Live Stakes Planting event May 8th, 2021
Eleven volunteers worked to plant 150 trees using the live stakes method of planting. Live stakes are branches of trees that are cut when trees are dormant. The cut branches of trees can sprout leaves and roots quickly when planted near water. Some are even planted in the edge of the creek bed. Trees planted in a riparian buffer along the stream prevent future erosion during flood events. Species planted include Dogwood, Pussy Willow and Birch trees.
Water Quality Testing
In 2020, the Little Lehigh Watershed Stewards, in collaboration with the Lehigh County Authority, initiated a water quality testing program.

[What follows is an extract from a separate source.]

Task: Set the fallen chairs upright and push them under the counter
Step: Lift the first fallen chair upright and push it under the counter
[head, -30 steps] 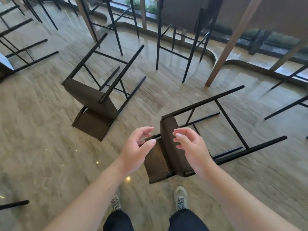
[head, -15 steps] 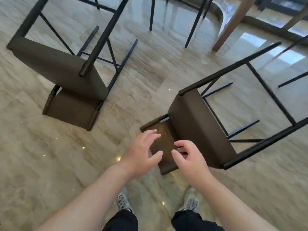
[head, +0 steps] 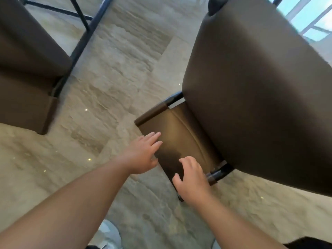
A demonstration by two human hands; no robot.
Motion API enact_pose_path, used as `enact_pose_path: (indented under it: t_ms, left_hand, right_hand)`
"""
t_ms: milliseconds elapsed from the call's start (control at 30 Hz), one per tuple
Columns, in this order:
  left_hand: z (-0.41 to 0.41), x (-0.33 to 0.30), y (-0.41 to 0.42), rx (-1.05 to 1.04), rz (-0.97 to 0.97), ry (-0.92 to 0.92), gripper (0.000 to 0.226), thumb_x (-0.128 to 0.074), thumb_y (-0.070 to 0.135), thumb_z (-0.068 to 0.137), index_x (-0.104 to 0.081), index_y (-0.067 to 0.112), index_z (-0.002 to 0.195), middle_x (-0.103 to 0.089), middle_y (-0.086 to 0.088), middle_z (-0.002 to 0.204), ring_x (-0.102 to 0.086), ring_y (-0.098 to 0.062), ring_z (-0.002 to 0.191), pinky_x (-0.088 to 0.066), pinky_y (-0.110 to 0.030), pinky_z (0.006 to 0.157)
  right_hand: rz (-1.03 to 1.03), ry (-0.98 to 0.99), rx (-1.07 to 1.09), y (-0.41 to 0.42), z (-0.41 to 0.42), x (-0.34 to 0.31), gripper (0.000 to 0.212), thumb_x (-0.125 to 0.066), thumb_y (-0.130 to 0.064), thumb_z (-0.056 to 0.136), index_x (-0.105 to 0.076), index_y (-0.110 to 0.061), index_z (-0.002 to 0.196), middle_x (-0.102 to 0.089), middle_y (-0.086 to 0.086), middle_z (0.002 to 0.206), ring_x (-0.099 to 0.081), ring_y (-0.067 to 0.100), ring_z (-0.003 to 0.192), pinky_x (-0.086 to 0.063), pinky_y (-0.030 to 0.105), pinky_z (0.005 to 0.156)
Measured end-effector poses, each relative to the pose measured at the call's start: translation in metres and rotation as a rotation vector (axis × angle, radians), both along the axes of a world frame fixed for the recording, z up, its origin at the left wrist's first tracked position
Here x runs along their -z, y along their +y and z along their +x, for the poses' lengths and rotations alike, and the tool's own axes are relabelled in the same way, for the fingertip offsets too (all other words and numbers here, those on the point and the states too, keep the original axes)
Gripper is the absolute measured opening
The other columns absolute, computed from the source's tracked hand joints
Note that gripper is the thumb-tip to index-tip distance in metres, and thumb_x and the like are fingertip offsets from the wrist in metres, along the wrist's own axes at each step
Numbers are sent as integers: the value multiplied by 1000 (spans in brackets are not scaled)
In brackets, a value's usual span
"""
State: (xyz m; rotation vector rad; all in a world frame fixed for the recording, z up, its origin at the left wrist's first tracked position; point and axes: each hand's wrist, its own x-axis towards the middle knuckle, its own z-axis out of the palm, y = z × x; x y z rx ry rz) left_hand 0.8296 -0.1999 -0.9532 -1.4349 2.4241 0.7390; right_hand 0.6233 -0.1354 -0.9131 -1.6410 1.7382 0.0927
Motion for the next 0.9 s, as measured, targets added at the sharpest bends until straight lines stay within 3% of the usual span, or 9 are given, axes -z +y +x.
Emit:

Volunteers go out twice per month and use field equipment to test for turbidity, temperature, pH, salinity, total dissolved solids, and conductivity. The goal of this testing program is to allow ongoing evaluation of water quality on the main stem and the main tributaries of Little Lehigh. Use contact form to join the testing team!
Spring Creek Road Planting
On November 21st, 2020, a Weed and Stake event was held in the area where River Birch trees from an earlier planting along Spring Creek Road in Upper Macungie Township needed some upkeep. Volunteers weeded around the trees, replaced protective sleeves where necessary, and re-staked the saplings.
On October 31st, 2020, the Little Lehigh Watershed Stewards held a cleanup at Trout Creek Park in Allentown. 10 Volunteers pitched in to clean up both banks along a quarter mile of stream. With help from the City of Allentown Parks Department we collected a full truckload of debris from the park.
On October 3rd, 2020, the Little Lehigh Watershed Committee, with the support of the Little Lehigh Chapter of Trout Unlimited, planted 200 trees and shrubs in the riparian buffer of the Little Lehigh along Spring Creek Road in Lower Macungie Township. The land is owned by Lower Macungie Township as dedicated open space.
Twenty volunteers gathered on Saturday, October 3, to plant the riparian trees and shrubs, which were secured by Trout Unlimited through grants from Lehigh County Conservation District and PPL’s Community Roots Tree Program. Trout Unlimited also provided stakes and protective tubing for the newly planted trees.